November 30, 2011
Apple iAds can make mobile advertising more relevant, better, fun and worthwhile for advertisers, consumers, ad networks and developers. But they are mostly still a disappointment to developers, live only in a handful of countries and too few advertisers have gotten involved.
Like myself, most mobile ad executives are fans, eager to use the next great feature that Apple comes up with. But four main factors need to change in order for iAds to live up to their potential:
Market pricing
First, pricing needs to transition to a bidding marketplace. The price of a click on an iAd is currently fixed at a high rate.
My understanding when Apple came out with it iAds in July 2010 was that this price is intended to reflect iAds’ superiority in comparison to Google’s AdMob ads, or ads that run on independent networks such as Millennial Media, because the ad unit itself is so much more complex and interactive.
However this static, forced pricing structure has been holding back the evolution of iAds within the greater marketplace.
Nobody imagines a full-page Dove Men print ad costing the same to run in The Wall Street Journal as it does in The New York Post just because it is the same creative and both are printed on paper.
Moreover, a television commercial or radio ad is priced differently when aired at an 8 a.m. slot versus 8 p.m. The same thing needs to be – and already is – true for mobile: certain applications are perceived by consumers as being more premium than others.
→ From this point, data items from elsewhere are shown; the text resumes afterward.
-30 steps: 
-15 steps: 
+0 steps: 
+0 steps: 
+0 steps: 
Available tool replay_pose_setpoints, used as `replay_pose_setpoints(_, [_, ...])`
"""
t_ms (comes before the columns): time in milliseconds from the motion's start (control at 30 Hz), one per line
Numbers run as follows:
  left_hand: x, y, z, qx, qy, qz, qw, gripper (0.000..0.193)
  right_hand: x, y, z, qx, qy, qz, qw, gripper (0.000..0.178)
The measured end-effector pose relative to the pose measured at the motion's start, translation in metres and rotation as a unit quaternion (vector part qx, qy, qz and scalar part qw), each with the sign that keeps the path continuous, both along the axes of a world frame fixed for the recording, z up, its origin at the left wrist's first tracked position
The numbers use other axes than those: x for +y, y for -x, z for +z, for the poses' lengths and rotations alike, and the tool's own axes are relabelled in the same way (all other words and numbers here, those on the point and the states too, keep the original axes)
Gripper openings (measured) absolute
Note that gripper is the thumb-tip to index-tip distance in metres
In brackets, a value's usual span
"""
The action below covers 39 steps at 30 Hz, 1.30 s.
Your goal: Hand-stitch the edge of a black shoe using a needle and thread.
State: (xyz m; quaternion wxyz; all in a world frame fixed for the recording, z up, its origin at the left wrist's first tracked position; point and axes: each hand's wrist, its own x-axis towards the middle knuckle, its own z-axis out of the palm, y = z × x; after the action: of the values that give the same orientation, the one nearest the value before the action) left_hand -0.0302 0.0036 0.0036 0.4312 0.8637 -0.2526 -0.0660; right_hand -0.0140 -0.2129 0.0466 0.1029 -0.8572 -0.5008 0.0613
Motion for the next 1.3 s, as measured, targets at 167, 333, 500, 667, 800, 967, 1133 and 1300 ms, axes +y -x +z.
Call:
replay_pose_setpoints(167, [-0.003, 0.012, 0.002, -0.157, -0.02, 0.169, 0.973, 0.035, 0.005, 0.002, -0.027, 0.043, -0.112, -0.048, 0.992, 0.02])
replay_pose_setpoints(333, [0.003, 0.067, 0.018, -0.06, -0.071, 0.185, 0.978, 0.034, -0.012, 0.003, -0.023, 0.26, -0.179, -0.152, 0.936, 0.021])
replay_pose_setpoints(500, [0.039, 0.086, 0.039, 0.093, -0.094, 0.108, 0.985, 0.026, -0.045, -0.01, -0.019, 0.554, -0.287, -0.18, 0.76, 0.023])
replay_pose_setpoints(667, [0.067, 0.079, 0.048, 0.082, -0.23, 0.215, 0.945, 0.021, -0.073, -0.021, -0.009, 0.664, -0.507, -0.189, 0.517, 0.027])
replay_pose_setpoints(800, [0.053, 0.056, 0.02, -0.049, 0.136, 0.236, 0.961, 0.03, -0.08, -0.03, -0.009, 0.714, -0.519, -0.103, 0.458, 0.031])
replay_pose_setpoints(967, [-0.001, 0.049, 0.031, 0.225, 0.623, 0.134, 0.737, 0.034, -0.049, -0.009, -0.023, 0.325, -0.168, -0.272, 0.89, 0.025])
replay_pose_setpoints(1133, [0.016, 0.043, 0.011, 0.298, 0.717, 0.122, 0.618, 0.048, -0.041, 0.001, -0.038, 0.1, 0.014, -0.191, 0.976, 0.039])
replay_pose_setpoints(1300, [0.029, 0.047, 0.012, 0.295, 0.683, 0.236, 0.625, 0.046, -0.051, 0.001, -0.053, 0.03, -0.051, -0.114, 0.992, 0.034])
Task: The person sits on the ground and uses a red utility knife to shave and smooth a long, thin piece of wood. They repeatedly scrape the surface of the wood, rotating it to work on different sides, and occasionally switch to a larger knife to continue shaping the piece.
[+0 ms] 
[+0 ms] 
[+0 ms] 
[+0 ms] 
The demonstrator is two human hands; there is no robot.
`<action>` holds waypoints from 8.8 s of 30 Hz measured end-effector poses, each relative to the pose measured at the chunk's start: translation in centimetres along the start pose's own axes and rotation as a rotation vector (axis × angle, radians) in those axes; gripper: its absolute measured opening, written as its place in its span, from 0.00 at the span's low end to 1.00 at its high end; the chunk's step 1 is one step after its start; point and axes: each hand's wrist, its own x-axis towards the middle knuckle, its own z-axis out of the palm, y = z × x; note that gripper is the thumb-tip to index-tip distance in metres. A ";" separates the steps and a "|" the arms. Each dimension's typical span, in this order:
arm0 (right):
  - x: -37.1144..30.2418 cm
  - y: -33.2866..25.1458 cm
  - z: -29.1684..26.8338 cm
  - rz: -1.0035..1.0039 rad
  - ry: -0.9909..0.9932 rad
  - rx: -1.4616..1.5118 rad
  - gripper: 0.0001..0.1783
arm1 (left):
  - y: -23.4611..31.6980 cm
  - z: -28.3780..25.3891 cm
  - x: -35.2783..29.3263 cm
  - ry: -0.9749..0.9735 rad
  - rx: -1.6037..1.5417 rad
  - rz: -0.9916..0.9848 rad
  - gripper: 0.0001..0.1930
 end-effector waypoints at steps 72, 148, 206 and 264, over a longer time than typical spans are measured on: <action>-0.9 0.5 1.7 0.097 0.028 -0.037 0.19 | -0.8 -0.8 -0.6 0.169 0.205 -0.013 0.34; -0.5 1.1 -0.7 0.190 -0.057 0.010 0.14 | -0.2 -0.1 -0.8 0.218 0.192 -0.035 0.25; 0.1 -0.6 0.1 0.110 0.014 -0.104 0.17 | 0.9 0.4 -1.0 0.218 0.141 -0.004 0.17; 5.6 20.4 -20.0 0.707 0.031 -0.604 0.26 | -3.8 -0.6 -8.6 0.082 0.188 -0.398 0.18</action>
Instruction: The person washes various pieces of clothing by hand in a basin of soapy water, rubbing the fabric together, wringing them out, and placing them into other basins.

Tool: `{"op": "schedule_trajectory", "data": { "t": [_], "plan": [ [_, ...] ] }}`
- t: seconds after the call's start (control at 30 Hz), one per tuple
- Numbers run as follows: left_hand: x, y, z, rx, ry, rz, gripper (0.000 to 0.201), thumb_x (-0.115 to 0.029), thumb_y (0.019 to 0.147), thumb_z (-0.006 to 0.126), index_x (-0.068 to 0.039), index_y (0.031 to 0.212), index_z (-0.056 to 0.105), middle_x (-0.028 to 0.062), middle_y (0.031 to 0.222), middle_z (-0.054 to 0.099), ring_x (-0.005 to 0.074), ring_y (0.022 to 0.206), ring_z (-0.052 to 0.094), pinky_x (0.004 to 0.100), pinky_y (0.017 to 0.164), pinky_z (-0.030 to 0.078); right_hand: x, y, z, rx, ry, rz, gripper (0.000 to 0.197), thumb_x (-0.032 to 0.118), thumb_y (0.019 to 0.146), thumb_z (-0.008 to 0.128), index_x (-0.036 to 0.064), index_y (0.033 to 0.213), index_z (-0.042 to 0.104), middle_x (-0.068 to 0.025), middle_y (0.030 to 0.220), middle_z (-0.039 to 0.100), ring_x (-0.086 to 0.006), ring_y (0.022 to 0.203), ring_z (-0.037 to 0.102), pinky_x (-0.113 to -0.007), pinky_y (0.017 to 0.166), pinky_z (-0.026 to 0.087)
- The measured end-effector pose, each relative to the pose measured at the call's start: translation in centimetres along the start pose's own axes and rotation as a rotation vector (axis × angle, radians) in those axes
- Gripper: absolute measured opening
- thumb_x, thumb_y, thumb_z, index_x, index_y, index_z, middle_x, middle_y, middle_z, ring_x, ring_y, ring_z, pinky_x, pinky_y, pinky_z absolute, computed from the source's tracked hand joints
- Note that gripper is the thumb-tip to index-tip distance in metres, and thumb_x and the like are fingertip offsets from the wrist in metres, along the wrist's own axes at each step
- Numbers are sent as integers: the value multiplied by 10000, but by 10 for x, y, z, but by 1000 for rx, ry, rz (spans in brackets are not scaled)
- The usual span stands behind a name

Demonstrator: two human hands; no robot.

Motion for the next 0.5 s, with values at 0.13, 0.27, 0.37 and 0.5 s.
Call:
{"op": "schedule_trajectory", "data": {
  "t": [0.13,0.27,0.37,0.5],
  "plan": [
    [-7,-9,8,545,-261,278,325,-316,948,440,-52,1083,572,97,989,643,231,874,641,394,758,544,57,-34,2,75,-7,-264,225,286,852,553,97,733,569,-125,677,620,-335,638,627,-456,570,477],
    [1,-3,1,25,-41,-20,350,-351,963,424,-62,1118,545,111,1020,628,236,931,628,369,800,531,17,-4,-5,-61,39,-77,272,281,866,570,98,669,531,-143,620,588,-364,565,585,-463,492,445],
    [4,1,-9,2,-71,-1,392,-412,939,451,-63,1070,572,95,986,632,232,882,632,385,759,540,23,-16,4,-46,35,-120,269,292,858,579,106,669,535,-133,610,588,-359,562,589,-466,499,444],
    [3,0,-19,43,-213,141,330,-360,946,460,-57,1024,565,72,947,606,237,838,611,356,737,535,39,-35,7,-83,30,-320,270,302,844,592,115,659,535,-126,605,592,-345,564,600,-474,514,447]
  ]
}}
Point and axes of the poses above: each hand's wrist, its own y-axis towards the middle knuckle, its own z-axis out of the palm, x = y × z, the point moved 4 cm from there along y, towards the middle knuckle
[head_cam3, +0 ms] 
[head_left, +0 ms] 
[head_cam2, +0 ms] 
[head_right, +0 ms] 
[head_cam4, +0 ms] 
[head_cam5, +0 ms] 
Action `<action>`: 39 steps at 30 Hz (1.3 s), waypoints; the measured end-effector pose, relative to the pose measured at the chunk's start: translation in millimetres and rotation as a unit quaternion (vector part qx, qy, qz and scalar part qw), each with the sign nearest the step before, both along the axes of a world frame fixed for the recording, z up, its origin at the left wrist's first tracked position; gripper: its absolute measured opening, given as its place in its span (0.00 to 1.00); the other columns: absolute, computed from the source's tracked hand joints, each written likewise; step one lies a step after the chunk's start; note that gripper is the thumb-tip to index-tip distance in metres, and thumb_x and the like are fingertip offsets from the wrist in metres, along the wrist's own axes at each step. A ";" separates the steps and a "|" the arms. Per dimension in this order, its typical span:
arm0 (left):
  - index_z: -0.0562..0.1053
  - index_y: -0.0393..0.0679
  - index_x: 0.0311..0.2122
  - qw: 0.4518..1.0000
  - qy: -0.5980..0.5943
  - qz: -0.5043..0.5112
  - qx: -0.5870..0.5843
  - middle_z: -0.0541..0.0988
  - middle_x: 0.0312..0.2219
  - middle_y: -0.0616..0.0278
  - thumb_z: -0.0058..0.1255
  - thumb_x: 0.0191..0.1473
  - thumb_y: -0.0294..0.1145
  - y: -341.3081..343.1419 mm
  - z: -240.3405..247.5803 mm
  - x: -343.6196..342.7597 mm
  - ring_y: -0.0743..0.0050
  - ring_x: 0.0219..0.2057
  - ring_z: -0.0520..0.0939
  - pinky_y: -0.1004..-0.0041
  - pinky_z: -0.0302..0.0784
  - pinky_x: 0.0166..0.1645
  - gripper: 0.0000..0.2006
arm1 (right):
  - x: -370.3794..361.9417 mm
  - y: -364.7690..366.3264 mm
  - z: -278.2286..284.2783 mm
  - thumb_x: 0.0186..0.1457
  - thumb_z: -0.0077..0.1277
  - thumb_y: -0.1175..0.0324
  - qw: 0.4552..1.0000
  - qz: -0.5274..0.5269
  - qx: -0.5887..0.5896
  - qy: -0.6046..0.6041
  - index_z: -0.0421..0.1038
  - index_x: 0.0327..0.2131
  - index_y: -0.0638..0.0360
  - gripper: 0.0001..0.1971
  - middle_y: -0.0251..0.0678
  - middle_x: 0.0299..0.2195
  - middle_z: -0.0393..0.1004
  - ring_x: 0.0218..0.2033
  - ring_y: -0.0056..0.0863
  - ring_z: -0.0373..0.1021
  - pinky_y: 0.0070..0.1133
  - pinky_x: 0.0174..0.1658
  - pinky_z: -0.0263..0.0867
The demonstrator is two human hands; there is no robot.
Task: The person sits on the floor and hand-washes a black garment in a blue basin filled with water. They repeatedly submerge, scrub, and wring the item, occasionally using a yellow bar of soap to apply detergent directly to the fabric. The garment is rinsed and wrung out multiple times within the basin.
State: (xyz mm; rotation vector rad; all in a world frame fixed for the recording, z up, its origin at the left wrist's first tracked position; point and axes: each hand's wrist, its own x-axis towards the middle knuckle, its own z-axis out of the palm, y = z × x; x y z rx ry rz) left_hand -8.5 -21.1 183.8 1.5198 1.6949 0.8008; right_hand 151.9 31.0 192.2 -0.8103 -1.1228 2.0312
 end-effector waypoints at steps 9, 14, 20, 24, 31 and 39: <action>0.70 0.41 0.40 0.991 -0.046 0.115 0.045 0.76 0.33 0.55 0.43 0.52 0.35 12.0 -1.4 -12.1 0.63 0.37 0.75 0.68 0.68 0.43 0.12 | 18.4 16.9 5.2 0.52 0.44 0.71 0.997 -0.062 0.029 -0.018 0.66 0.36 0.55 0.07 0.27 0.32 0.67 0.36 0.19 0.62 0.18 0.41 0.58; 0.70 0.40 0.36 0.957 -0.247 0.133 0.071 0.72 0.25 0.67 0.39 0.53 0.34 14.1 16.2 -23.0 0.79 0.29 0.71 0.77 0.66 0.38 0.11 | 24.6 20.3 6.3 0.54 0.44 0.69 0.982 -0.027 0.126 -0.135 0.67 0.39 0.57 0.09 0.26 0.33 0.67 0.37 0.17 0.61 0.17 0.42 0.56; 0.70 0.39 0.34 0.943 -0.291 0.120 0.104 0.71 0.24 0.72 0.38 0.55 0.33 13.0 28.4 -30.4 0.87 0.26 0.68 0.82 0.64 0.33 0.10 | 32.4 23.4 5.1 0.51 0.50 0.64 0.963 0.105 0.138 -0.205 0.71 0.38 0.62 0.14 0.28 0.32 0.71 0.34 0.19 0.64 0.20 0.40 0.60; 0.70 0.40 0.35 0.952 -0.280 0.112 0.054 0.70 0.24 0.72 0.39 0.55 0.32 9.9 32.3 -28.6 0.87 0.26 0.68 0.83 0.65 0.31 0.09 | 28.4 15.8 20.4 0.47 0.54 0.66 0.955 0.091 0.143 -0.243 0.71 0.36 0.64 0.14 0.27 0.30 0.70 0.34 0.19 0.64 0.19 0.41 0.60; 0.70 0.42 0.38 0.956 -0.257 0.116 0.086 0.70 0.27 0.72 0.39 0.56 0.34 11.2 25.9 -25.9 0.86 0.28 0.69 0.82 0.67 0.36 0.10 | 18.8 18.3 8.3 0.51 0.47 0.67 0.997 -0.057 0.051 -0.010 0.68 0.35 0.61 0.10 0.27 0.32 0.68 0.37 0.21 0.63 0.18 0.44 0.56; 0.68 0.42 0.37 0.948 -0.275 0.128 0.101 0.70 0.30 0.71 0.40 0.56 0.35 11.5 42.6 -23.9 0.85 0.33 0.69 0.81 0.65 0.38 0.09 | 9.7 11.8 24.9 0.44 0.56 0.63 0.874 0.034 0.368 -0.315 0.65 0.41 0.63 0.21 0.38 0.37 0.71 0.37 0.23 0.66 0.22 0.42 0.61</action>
And there is a primetime for usage in terms of time of day, week of month, month of year – lazy summer usage is way cheaper than that of the upcoming holiday season.
These issues all affect cost. Accordingly, the publisher ecosystem should determine pricing, not the advertiser and not the handset/platform.
The publisher in this case is the developer.
There is no reason for a click or impression on a Dove Men iAd to cost the same in an ESPN app as it does in FarmVille. And the higher cost of producing a complex, rich media ad should, and will, get recouped in the long run as a result of its stronger effectiveness on consumers.
Better fill rates
Next, iAd fill rates are notoriously low. This corners publishers into a dilemma, forcing them to make decisions that shoot Apple in the foot.
On the one hand, any publisher would want to benefit from an ad network that does not require implementing an SDK. This little detail is iAds’ biggest asset, removing a technical barrier that all other ad networks struggle with to serve ads on iPhone.
But then Apple goes ahead and weakens its own advantage by enabling publishers to monetize only a fraction of their own inventory. It just does not make sense.
The solution I see to iAds’ low fill rates, beyond obviously implementing my first recommendation regarding pricing which will help here too by bringing prices down and therefore fill rates up, is for Apple to build a fallback (daisy chain) system into iAds so that a developer’s first impression request goes to Apple and then all unfilled impressions can go to any other network/exchange of said developer’s choice.
This has to happen automatically without the developer dealing with building his or her own fallback mechanism, otherwise the publisher’s benefit isn’t straightforward and other solutions start coming into play.
A daisy chain would ensure that publishers and developers can rely on iAds as a first choice for iPhone impressions without preoccupying themselves with the tradeoffs.
Bottom-up
IAds will benefit from shifting to a bottom-up sales and marketing approach towards ad agencies, instead of the original top-down one.
Throughout the past year there were several instances in which European agency executives asked me to explain iAds to them.
I am talking about middle management folks who pitch mobile campaigns to clients on a daily basis but do not have access to a very basic demonstration of the iAds platform.
Tales of Steve Jobs flying out ad agency leadership to meet with him when iAds were first launched did not help either – they just positioned the entire operation as untouchable.
For iAds to succeed, iAd campaigns need to be commonplace, part of a client’s mobile strategy handled by “regular” client account teams.
I am not saying Apple should emulate AdMob’s self-serve approach, although its iAd app is definitely a step in the right direction.
But iAds’ marketing needs to go beyond targeting C-level only with basic stuff such as a strong presence at digital ad conferences to enable attendees to walk up to an iAd rep and learn how to make it happen.
Competitive recognition
My last recommendation has to do with making sure the iAd portal offers competitive data and usability that is on par with AdMob.
In fact, you would think Apple would be able to deliver more data than its competition due to UDID tracking information and iTunes data, not less.
But iAds reports are lame and the analytics available are only a fraction of what AdMob offers.
To conclude, global iPhone ad monetization is up this year and we are facing a holiday season that is sure to break new revenue records for all involved.
Apple is positioned in the middle of a tremendous opportunity. Unfortunately, 2011 was the year of mobile advertising for everybody except Apple because it kept getting in the way of its own assets.